> _What is needed_: Retype exactly the span of lines below from the one with "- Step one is" through the one with "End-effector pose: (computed". Do not include pictures.

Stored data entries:
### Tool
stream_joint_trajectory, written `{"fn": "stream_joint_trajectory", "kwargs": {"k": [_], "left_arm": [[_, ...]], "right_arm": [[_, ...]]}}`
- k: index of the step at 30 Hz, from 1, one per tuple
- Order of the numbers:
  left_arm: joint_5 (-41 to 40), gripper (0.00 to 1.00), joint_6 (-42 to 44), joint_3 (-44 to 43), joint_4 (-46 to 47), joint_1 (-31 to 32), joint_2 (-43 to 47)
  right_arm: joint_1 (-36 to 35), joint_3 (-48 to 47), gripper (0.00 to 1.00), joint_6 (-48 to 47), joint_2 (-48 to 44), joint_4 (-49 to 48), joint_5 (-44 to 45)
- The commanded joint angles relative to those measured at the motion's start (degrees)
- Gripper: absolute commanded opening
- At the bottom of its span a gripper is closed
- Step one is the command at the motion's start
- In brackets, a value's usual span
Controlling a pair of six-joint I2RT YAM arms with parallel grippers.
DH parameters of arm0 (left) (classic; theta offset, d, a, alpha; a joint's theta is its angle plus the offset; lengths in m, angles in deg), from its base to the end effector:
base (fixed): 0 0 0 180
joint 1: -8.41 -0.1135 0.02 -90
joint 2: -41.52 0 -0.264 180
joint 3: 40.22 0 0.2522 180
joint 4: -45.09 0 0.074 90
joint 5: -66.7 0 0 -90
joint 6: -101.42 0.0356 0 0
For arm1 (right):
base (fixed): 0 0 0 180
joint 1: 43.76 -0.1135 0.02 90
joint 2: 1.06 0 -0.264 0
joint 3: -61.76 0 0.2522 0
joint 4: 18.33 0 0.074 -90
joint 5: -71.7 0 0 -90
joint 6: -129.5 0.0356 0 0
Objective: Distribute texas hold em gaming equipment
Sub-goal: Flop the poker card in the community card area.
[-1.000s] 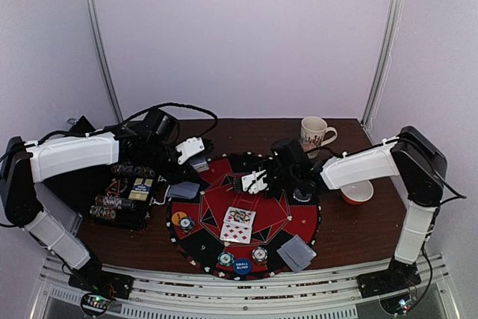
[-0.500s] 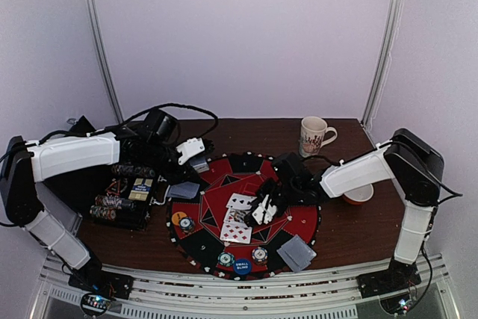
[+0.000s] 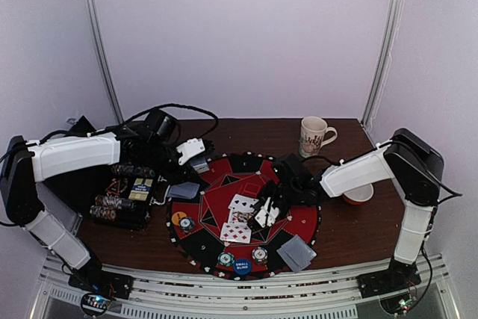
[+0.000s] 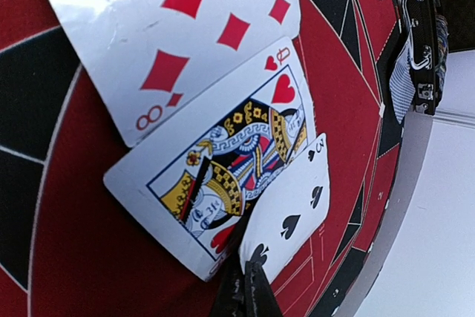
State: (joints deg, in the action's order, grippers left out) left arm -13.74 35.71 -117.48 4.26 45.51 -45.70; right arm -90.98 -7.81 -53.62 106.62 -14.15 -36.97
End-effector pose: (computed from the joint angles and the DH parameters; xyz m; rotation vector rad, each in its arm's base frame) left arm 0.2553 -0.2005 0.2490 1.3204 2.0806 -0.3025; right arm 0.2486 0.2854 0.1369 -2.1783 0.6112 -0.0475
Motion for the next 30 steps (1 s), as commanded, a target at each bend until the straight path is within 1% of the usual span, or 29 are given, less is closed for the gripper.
{"fn": "stream_joint_trajectory", "kwargs": {"k": [1, 5, 14, 15, 21, 26, 28, 30], "left_arm": [[-0.21, 0.32, -0.21, -0.57, 1.84, -0.13, -0.25], [-0.23, 0.32, -0.21, -0.48, 1.85, -0.15, -0.02], [-0.39, 0.32, -0.17, -0.48, 1.85, -0.1, 0.02], [-0.46, 0.32, -0.15, -0.48, 1.85, -0.1, 0.0], [-0.57, 0.33, -0.17, -0.48, 1.84, -0.11, -0.03], [-0.63, 0.33, -0.15, -0.48, 1.83, -0.1, -0.14], [-0.66, 0.33, -0.18, -0.46, 1.85, -0.1, -0.08], [-0.67, 0.33, -0.16, -0.46, 1.84, -0.13, -0.1]], "right_arm": [[0.96, -1.51, 0.0, 1.41, -0.83, 0.4, -2.04], [1.8, -1.6, 0.0, -0.4, -1.18, 2.91, -1.42], [1.88, -1.21, 0.0, -1.91, -1.1, 3.58, -0.47], [1.82, -1.18, 0.01, -1.97, -1.05, 3.56, -0.48], [1.65, 0.26, 0.21, -3.4, -1.94, 2.79, 0.88], [1.65, 1.24, 0.3, -3.84, -3.21, 2.68, 2.88], [1.56, 1.89, 0.32, -2.73, -4.3, 1.87, 2.99], [1.66, 3.31, 0.36, 2.31, -6.46, -1.74, 1.73]]}}
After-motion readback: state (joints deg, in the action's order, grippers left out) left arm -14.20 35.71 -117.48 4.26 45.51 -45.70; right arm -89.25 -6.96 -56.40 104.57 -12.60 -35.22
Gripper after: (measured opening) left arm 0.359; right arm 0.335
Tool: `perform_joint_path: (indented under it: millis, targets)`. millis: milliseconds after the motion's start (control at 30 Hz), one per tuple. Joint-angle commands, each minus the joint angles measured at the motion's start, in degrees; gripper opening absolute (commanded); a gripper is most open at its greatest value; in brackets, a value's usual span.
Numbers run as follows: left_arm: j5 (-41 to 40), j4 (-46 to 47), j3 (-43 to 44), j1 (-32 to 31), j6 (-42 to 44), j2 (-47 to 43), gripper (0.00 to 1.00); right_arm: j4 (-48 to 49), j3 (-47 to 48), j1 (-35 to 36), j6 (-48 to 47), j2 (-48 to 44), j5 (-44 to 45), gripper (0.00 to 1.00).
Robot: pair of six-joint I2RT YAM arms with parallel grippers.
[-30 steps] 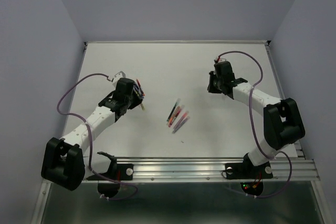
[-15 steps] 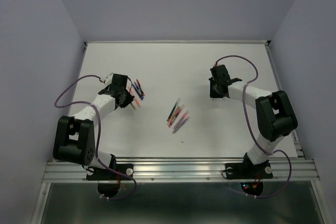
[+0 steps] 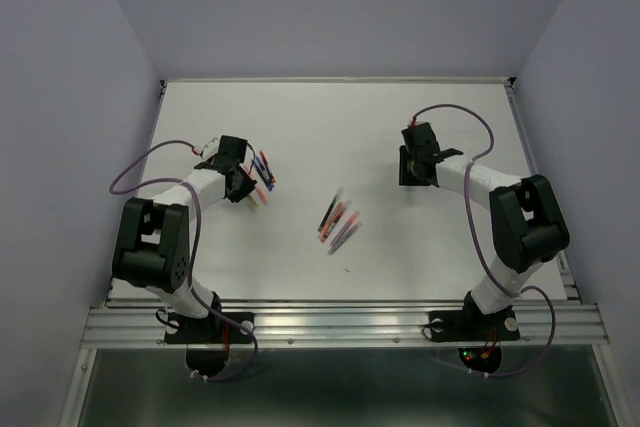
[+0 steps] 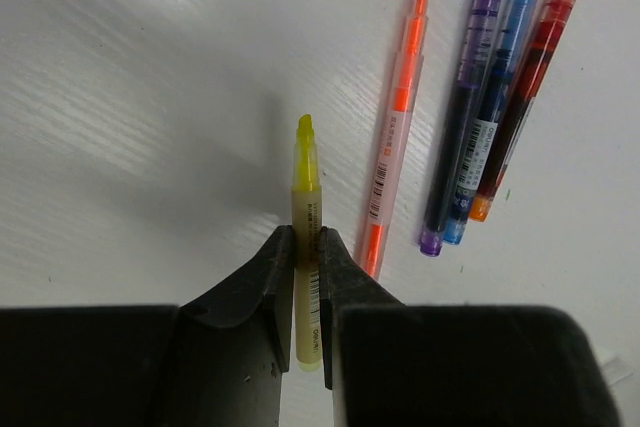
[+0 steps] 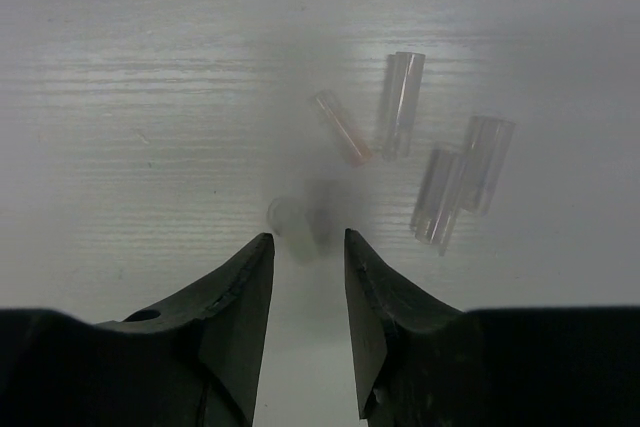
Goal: Open the pen caps
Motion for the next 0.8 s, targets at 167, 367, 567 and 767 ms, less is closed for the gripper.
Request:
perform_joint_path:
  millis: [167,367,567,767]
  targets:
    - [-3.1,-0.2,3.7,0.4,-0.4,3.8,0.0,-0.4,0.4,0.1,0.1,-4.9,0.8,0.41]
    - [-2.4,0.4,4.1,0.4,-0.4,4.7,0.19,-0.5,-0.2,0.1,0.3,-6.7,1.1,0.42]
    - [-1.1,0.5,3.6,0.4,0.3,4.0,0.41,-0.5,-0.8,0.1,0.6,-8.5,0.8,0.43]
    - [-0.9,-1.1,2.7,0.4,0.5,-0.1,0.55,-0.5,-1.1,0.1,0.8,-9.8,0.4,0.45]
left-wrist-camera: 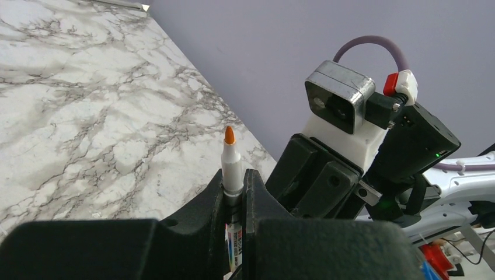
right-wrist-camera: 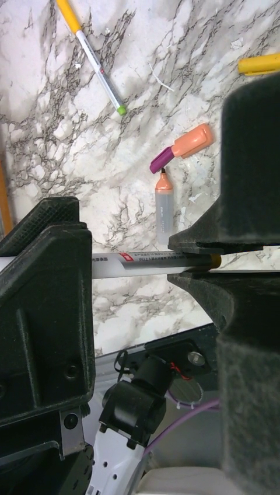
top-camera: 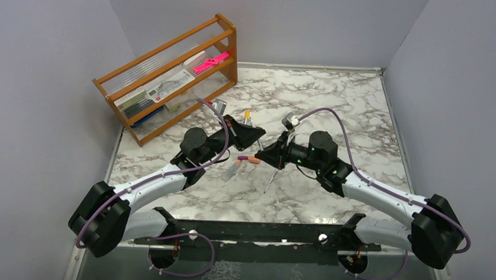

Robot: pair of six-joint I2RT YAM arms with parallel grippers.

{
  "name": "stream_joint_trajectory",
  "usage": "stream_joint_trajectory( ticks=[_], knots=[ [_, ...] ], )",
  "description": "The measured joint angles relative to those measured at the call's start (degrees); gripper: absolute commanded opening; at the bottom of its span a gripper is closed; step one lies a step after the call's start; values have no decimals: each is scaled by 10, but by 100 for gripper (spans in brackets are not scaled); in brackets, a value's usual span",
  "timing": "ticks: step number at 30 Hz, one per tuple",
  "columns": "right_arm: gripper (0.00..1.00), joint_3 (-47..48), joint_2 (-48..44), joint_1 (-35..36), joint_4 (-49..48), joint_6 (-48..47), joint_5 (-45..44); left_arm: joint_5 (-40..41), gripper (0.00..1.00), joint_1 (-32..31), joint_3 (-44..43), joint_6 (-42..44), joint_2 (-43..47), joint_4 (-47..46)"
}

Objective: Insert the pens into the pen caps

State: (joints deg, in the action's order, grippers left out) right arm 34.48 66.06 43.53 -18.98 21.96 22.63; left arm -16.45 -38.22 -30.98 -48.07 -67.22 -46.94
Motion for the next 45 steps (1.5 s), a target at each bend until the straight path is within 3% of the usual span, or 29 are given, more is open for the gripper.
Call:
stream_joint_trajectory(
  ticks=[7,11,21,24,26,29,33,36,39,42,45],
  knots=[
    [2,-17,-20,0,-10,5,4,-13,40,0,-1,-5,-8,-12],
    [1,-26,-21,0,-33,19,5,-22,46,0,1,-19,-16,-46],
    [1,-27,8,0,-101,59,11,-21,35,0,28,-33,-12,-83],
    [1,-26,21,0,-108,66,16,-18,21,0,29,-37,-12,-88],
    [2,-26,24,0,-115,70,20,-14,2,0,31,-38,-12,-88],
    [2,-26,25,0,-122,77,23,-10,0,0,31,-29,-12,-90],
    [37,-26,21,0,-113,69,23,-16,0,0,31,-3,-12,-90],
    [46,-18,12,0,-66,41,8,-25,0,2,21,36,-8,-54],
    [46,1,8,0,5,-2,-41,-22,0,14,-14,78,-8,14],
    [23,27,26,0,80,-34,-119,-7,0,23,-30,102,-9,47],
    [26,58,75,0,144,-53,-192,8,0,26,-30,119,-23,74]
  ],
)
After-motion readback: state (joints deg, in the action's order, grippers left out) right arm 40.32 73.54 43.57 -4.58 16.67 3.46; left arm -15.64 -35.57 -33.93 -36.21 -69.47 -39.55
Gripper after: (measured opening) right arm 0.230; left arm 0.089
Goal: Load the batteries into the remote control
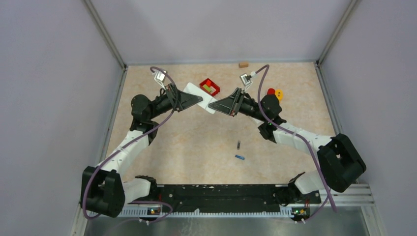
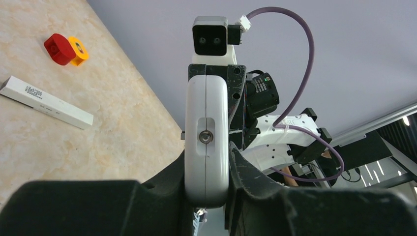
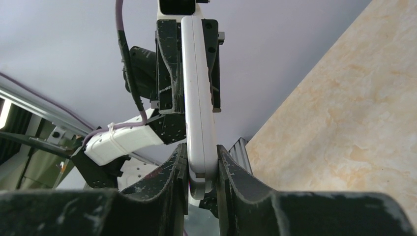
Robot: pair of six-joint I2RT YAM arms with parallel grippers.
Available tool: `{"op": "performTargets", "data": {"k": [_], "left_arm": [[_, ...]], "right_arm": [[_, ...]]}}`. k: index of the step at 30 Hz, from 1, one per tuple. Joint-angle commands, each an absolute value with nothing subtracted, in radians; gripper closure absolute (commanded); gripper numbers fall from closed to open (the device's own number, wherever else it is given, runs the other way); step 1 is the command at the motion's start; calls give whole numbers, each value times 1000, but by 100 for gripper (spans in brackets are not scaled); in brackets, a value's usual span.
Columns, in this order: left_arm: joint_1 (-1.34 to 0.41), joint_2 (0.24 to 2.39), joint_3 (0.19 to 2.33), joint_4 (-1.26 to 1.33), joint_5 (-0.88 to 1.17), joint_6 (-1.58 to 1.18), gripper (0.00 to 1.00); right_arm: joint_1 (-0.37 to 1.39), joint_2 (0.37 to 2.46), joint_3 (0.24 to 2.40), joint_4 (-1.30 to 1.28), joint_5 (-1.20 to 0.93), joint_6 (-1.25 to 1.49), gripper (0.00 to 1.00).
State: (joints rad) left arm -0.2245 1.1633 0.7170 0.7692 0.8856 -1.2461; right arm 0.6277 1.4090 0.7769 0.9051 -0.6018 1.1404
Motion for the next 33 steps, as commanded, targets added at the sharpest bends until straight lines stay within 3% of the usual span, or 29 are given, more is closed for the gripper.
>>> {"op": "performTargets", "data": {"k": [1,4,6,15,21,27,33], "left_arm": [[-219,1151,754,856,833,-1265,100],[-220,1137,725,913,804,-1249,100],[-219,1127,701,947,777,-1243,100],[-219,1112,675,984,750,-1227,100],[-219,1113,673,899,750,-1141,100],[-219,1126,689,844,762,-1090,100],[-219,1125,685,827,763,-1066,100]], "right_arm": [[612,1418,768,927,-635,1102,85],[617,1413,766,875,-564,1135,62],[624,1402,763,825,-508,1136,53],[627,1414,776,830,-472,1189,51],[627,1390,791,873,-471,1171,31],[627,1398,828,783,-456,1145,32],[633,1430,832,772,-468,1196,53]]}}
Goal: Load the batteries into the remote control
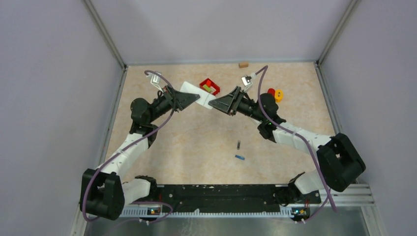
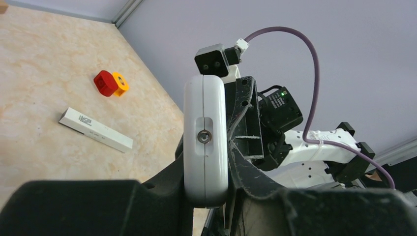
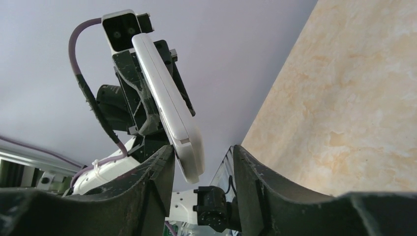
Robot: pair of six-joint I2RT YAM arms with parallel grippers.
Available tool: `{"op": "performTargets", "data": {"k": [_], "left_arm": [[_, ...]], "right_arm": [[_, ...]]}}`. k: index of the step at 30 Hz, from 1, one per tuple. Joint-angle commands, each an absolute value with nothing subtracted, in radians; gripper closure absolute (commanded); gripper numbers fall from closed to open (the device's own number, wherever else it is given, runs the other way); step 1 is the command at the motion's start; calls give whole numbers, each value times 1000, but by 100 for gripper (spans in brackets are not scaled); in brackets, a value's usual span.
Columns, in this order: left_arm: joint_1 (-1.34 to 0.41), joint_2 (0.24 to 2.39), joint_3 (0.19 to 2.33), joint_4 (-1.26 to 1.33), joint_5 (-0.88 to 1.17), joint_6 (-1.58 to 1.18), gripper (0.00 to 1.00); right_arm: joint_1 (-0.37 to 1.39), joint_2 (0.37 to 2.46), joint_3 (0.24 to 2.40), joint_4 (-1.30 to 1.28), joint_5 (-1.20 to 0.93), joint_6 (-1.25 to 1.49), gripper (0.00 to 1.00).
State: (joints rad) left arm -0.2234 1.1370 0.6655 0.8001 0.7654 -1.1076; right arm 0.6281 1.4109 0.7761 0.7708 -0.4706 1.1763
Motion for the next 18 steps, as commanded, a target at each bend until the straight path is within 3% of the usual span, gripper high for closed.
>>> {"op": "performTargets", "data": {"k": [1,9,18], "left_arm": [[-219,1122,685,814,759,-1044,100],[-219,1107,678,711,721,-909,100],[-219,1083,680,611,690,-809,100]], "right_arm": [[635,1432,833,762,-470,1204,56],[646,1434,832,714,-477,1289,70],[647,1471,846,643,-490,1357,73]]}}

> _Reply_:
- Step one is the command at the motion's start
- In brackets, a value's usual span
Controlling a pair of six-joint I2RT YAM arms with parallel grippers.
DH parameters of arm0 (left) (classic; theta offset, d, a, alpha; a joint's theta is its angle plus the offset; lengths in m, angles in deg), from its base to the end effector:
base (fixed): 0 0 0 180
joint 1: -8.41 -0.1135 0.02 -90
joint 2: -41.52 0 -0.264 180
joint 3: 40.22 0 0.2522 180
joint 4: -45.09 0 0.074 90
joint 5: -66.7 0 0 -90
joint 6: -101.42 0.0356 0 0
For arm1 (right):
base (fixed): 0 0 0 180
joint 1: 43.76 -0.1135 0.02 90
joint 2: 1.06 0 -0.264 0
joint 3: -61.76 0 0.2522 0
joint 4: 18.33 0 0.074 -90
joint 5: -71.7 0 0 -90
joint 6: -129.5 0.0356 0 0
Objective: Distribute texas hold em gaming equipment
Sub-goal: Flop the poker card in the community card area.
[-1.000s] 
[-0.500s] 
[+0.000s] 
[+0.000s] 
State: (joints deg, in the action's order, grippers left out) left arm -13.74 35.71 -117.48 4.26 45.51 -45.70; right arm -90.98 -7.81 -53.62 106.62 -14.15 -36.97
End-effector pose: (computed from the joint angles and the DH parameters; xyz m; rotation vector rad, each in its arm's base frame) left arm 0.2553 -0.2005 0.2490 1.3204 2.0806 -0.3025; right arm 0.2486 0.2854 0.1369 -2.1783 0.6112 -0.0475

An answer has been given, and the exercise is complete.